Across contexts—from a nursing SOAP note at the bedside to a detailed therapy entry or a physician’s admission record—SOAP notes serve as the backbone of medical documentation. They are used by diverse health professionals, including physicians, nurses, pharmacists, therapists, and mental health clinicians, highlighting their versatility in every aspect of patient care.

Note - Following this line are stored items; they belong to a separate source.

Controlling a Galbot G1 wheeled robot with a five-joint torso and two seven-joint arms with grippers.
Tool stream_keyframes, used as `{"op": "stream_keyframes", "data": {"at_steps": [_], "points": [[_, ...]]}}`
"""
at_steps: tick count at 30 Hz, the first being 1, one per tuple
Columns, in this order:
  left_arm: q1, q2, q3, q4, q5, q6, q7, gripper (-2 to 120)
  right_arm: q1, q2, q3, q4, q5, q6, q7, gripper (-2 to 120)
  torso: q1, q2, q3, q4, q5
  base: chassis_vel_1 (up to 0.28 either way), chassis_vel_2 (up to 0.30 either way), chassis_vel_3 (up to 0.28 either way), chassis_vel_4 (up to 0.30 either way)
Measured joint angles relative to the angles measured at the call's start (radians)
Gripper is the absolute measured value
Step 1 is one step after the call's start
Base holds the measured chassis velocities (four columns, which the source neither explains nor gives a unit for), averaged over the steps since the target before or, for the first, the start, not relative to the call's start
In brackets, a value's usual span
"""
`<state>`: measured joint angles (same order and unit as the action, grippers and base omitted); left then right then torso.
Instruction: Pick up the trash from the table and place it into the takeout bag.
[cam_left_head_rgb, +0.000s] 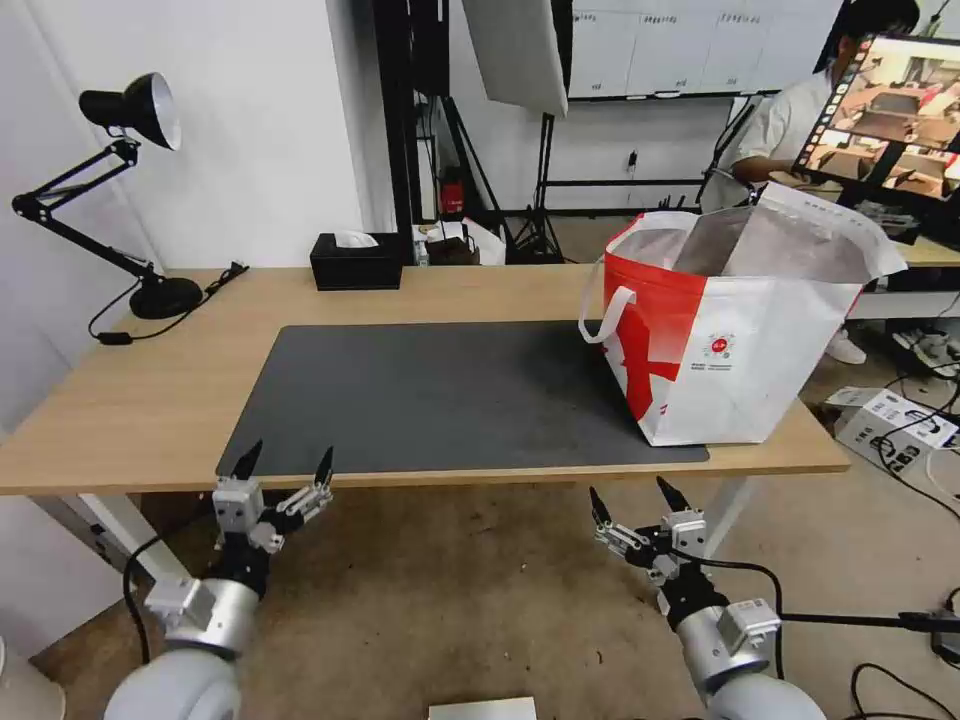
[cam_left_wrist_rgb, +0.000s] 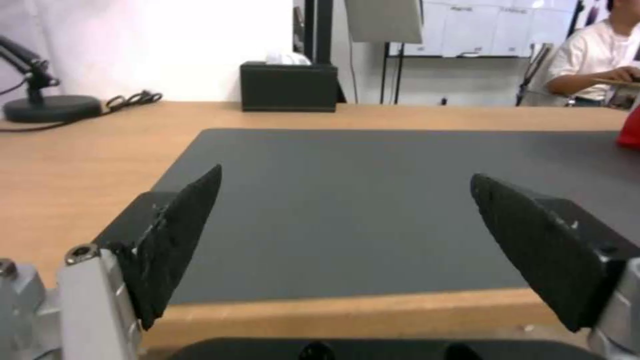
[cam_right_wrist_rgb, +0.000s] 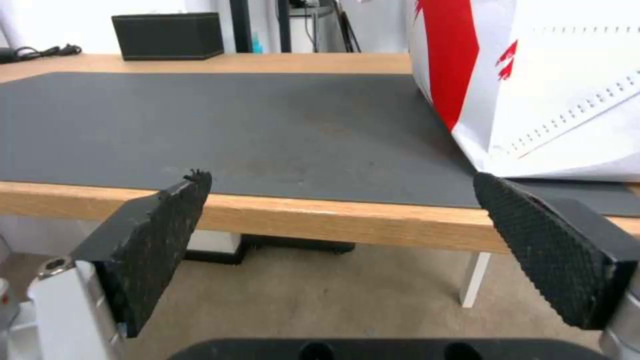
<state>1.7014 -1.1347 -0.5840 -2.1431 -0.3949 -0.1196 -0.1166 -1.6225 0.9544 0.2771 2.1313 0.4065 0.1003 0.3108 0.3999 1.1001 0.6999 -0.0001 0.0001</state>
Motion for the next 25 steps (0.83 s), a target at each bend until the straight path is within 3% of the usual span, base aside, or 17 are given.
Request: {"op": "stream_keyframes", "data": {"at_steps": [25], "points": [[0.078, -0.046, -0.018, -0.002, 0.049, -0.024, 0.019, 100, 0.0, 0.0, 0.0, 0.0, 0.0, 0.0, 0.0, 100, 0.0, 0.0, 0.0, 0.0001, 0.0, 0.0, 0.0, 0.0, 0.0]]}}
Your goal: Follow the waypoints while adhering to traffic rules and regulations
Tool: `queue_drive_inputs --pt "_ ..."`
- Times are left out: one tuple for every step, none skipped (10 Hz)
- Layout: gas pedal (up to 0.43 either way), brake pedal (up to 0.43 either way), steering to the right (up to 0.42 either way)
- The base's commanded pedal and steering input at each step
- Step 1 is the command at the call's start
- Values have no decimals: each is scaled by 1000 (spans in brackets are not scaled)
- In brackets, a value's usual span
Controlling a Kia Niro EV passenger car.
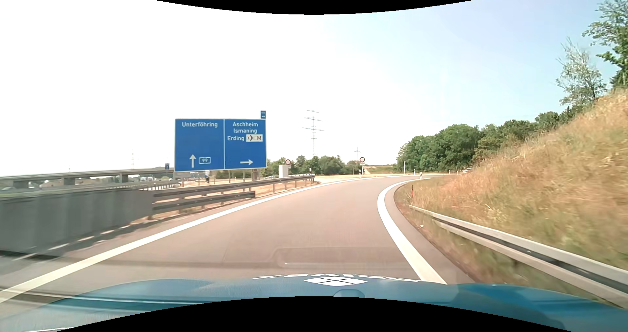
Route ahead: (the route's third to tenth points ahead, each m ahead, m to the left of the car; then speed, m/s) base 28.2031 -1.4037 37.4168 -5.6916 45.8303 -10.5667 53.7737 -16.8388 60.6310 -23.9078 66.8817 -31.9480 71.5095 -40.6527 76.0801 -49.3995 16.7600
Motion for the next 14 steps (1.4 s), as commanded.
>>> queue_drive_inputs --pt "0 0 64" --pt "0 0 64" --pt "0 0 64" --pt "0 0 64" --pt "0 0 65" --pt "0 0 67" --pt "67 0 67" --pt "98 0 67" --pt "98 0 67" --pt "98 0 68" --pt "98 0 68" --pt "98 0 69" --pt "98 0 69" --pt "87 0 69"
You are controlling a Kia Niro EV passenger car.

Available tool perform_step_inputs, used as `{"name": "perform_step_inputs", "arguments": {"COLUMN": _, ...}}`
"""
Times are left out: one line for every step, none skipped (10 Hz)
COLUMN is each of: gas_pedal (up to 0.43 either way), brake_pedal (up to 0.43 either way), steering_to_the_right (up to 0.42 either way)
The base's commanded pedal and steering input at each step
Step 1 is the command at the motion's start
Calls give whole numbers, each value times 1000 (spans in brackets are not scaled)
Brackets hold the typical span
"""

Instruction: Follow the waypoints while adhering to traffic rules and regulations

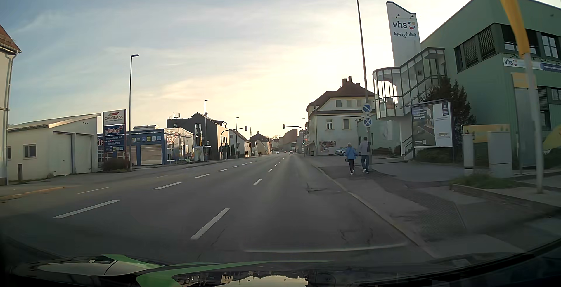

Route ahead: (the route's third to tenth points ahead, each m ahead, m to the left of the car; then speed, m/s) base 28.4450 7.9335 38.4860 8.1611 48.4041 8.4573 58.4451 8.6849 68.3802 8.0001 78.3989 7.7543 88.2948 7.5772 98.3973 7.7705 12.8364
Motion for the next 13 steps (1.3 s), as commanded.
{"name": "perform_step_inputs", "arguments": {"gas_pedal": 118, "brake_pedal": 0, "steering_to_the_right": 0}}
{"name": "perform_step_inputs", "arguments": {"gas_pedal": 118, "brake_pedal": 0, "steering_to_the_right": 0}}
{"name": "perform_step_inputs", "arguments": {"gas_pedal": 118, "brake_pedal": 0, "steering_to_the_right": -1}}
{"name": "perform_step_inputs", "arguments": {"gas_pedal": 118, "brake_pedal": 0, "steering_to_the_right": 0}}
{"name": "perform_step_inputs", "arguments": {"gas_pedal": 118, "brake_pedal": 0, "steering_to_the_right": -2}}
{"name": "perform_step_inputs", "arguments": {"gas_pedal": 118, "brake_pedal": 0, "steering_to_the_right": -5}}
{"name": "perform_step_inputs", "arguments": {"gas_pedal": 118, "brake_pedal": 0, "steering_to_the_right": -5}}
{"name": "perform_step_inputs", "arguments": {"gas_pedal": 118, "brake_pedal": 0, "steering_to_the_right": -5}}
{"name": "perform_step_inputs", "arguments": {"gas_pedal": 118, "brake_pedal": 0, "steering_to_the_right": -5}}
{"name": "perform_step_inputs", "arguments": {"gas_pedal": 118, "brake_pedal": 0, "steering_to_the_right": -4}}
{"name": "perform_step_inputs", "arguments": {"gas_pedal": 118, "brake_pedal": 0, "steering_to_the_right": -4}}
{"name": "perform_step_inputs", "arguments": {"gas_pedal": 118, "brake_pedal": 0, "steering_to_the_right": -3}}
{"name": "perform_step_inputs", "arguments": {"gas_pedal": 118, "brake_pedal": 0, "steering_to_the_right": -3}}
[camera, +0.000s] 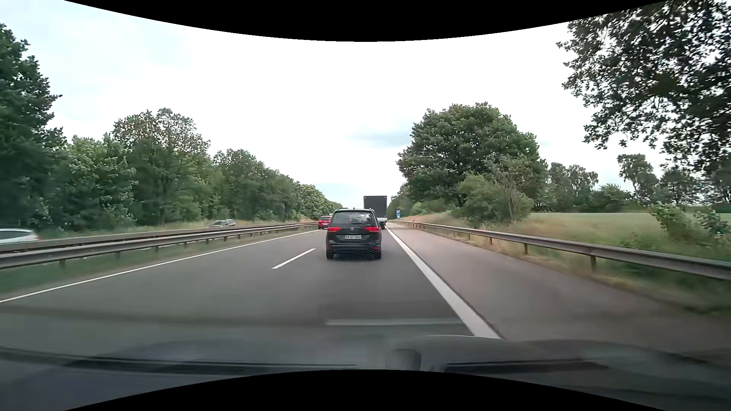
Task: Follow the waypoints while adhering to traffic rules and regulations
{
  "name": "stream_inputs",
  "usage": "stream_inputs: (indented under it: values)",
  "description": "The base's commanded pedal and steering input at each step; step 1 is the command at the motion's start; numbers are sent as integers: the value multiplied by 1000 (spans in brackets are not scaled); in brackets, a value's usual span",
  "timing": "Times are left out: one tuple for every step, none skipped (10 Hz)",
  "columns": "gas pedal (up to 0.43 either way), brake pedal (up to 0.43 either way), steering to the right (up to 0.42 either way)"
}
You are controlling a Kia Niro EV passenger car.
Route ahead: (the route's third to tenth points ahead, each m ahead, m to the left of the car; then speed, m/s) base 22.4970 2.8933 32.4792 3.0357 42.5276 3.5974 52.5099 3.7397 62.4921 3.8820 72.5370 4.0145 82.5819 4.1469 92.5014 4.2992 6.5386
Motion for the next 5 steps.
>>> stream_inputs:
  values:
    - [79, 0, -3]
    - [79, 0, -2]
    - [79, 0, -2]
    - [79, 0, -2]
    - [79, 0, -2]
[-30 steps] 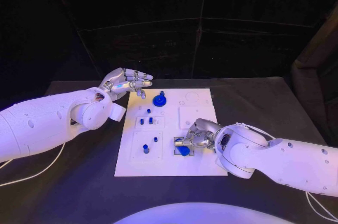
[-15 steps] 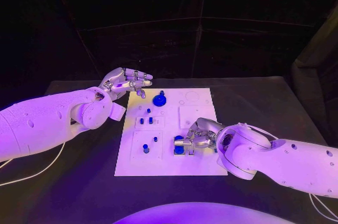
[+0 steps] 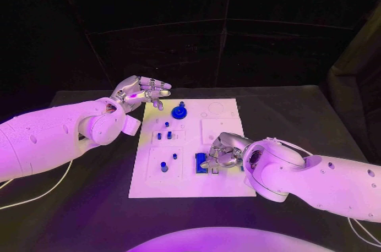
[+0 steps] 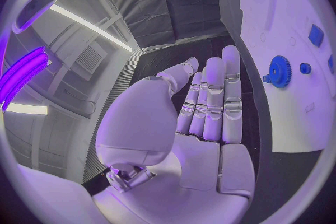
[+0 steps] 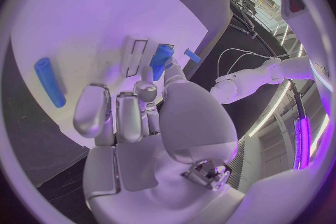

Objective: Assemble the parts on the task board

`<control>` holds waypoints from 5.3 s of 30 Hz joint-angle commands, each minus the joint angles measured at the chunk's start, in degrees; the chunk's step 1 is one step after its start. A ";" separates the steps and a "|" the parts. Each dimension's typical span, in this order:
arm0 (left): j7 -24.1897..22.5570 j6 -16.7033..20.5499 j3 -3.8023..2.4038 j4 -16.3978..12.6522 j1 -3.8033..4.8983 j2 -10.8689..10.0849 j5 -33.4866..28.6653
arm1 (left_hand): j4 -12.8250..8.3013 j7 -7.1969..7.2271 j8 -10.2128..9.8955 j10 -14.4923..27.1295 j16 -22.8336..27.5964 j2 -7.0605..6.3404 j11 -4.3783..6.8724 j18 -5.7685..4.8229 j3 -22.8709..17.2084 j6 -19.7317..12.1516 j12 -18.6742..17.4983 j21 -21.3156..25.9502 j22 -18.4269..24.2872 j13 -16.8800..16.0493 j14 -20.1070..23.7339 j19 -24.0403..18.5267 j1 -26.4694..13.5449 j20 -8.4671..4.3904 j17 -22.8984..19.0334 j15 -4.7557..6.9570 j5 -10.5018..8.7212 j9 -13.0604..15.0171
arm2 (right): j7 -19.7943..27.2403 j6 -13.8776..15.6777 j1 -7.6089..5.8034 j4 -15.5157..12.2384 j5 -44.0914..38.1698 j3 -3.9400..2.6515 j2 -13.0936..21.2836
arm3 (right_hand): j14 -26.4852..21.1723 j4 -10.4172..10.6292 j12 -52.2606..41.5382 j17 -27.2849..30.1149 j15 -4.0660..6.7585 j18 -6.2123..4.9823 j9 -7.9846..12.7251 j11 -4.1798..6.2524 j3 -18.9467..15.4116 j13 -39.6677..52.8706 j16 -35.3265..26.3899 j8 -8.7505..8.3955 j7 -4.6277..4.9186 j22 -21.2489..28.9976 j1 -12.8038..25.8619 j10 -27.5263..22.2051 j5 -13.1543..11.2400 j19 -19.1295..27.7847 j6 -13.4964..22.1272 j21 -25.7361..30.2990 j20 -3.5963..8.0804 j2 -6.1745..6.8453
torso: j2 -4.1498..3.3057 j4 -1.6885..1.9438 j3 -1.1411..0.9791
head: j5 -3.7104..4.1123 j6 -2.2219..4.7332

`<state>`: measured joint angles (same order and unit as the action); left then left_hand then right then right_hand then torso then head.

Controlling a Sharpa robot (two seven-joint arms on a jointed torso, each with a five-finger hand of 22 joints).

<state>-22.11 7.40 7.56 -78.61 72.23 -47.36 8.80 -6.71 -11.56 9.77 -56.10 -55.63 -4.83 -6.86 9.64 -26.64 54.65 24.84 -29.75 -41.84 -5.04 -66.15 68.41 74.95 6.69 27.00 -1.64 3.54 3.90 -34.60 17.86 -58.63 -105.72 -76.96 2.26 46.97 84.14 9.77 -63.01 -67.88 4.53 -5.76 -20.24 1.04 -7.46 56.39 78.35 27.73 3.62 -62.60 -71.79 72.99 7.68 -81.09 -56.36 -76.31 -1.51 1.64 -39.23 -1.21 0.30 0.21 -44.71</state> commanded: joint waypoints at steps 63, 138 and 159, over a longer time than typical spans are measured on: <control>-0.35 -0.66 -0.02 -0.58 0.05 -0.88 -0.14 | -0.35 0.14 0.48 0.37 -0.42 0.40 -0.04 0.80 -0.03 -0.47 0.40 0.37 0.09 0.11 0.32 0.12 -0.04 0.33 -0.20 0.01 0.03 0.01 | -0.56 -7.05 0.02 -0.91 -12.62 0.05 12.77 | 1.91 -1.80 2.95 1.32 -0.31 0.56 0.84 -0.87 -5.57 -1.38 -1.18 -6.20 0.67 1.06 -0.41 -0.60 5.25 0.46 -0.82 0.66 -0.37 -2.52 | -0.02 -0.02 -0.02 | 2.34 0.68; 0.03 -1.01 0.00 -0.43 0.04 -0.80 -0.14 | -0.44 0.13 0.57 0.51 -0.49 0.42 -0.05 0.80 -0.10 -0.58 0.54 0.37 0.11 0.15 0.39 0.10 -0.02 0.33 -0.30 0.01 0.05 0.00 | 4.13 3.94 0.70 -3.01 4.66 0.03 9.24 | 2.39 -7.34 4.71 -0.96 0.04 0.82 1.65 -0.44 24.19 -0.56 -0.83 -13.57 0.36 -0.52 1.58 0.53 8.94 -0.40 -5.17 0.41 0.00 2.43 | -0.04 0.05 0.02 | 1.76 0.07; 0.28 -1.07 -0.01 -0.68 0.05 -0.93 -0.14 | -0.44 0.13 0.57 0.51 -0.49 0.42 -0.05 0.80 -0.10 -0.58 0.54 0.37 0.11 0.15 0.39 0.10 -0.02 0.33 -0.30 0.01 0.05 0.00 | 0.86 3.80 0.70 -0.18 8.03 0.02 4.06 | 2.66 -6.13 2.93 -2.25 0.44 1.01 0.73 0.06 24.81 1.33 0.01 -12.84 -0.29 -1.71 4.32 2.16 9.83 -0.92 -6.70 -0.29 0.34 2.71 | -0.03 -0.01 -0.02 | 1.40 -0.16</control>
<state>-21.76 7.05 7.58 -79.18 72.21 -48.26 8.80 -6.88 -11.35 9.99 -56.10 -55.86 -4.83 -6.86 9.64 -26.81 54.45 25.23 -29.75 -41.80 -4.98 -66.15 68.41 74.95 6.69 26.75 -1.64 3.54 3.90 -32.84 21.93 -57.86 -105.88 -70.26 2.30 51.16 84.00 3.40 -59.91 -70.11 4.67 -5.77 -19.45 1.13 17.31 57.68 78.15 14.74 3.21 -64.26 -67.81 74.75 17.34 -81.50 -62.68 -76.26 -1.10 4.33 -39.29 -1.14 0.31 1.68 -44.83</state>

By grounding documentation in both subjective and objective sections and linking them logically to the assessment and plan, SOAP notes also strengthen clinical reasoning, improving both provider efficiency and patient outcomes.

To master this form of note-taking, healthcare providers must commit to ongoing education, peer feedback, and reflective practice. Regular training, use of high-quality soap note templates, and attention to best practices for writing ensure that SOAP notes are not only concise but also comprehensive. In an era where electronic health systems dominate and patient’s medical records are widely accessible, well-crafted SOAP notes have become essential to upholding professional accountability, fostering interdisciplinary collaboration, and safeguarding patient safety.

Ultimately, effective SOAP notes are more than just documentation; they are an extension of patient care itself. By consistently striving for precision, clarity, and ethical completeness, healthcare professionals ensure that every section of the note serves its purpose: capturing the complexity of human health in a format that guides action, supports communication, and contributes to better care across all settings.

Frequently Asked Questions

How to write a medical SOAP note?


To write a medical SOAP note, organize information into four sections: record the Subjective data (patient’s own reports, symptoms, and history), add Objective findings (vital signs, physical exam, labs), provide an Assessment (your clinical interpretation or diagnoses), and outline a Plan (treatment, tests, follow-ups). Keep the note concise, measurable, and focused on the patient encounter.

What are the four parts of a SOAP note?


The four parts are:

  1. Subjective – patient’s perspective, chief complaint, past medical history, and reported symptoms.
  2. Objective – clinician’s observations, measurable data, diagnostic tests, and vital signs.
  3. Assessment – summary of findings, differential diagnoses, and clinical reasoning.
  4. Plan – treatment plan, medications, patient education, follow-up, and next steps.

What is a SOAP in a medical note?


SOAP is an acronym for Subjective, Objective, Assessment, and Plan. It is a standardized medical documentation format used by healthcare professionals to structure progress notes and ensure all relevant information is captured consistently.

What is an example of a SOAP note in nursing?

  • S (Subjective): Patient states, “I have sharp chest pain when I breathe deeply,” onset 2 hours ago.
  • O (Objective): BP 150/92 mmHg, HR 108 bpm, SpO₂ 91% RA, diminished breath sounds left lower lobe.
  • A (Assessment): Possible pneumonia vs. pleural effusion; rule out cardiac involvement.
  • P (Plan): Administer O₂ at 2 L NC, obtain chest X-ray, start IV antibiotics, monitor vital signs q4h, provide patient education on deep-breathing exercises.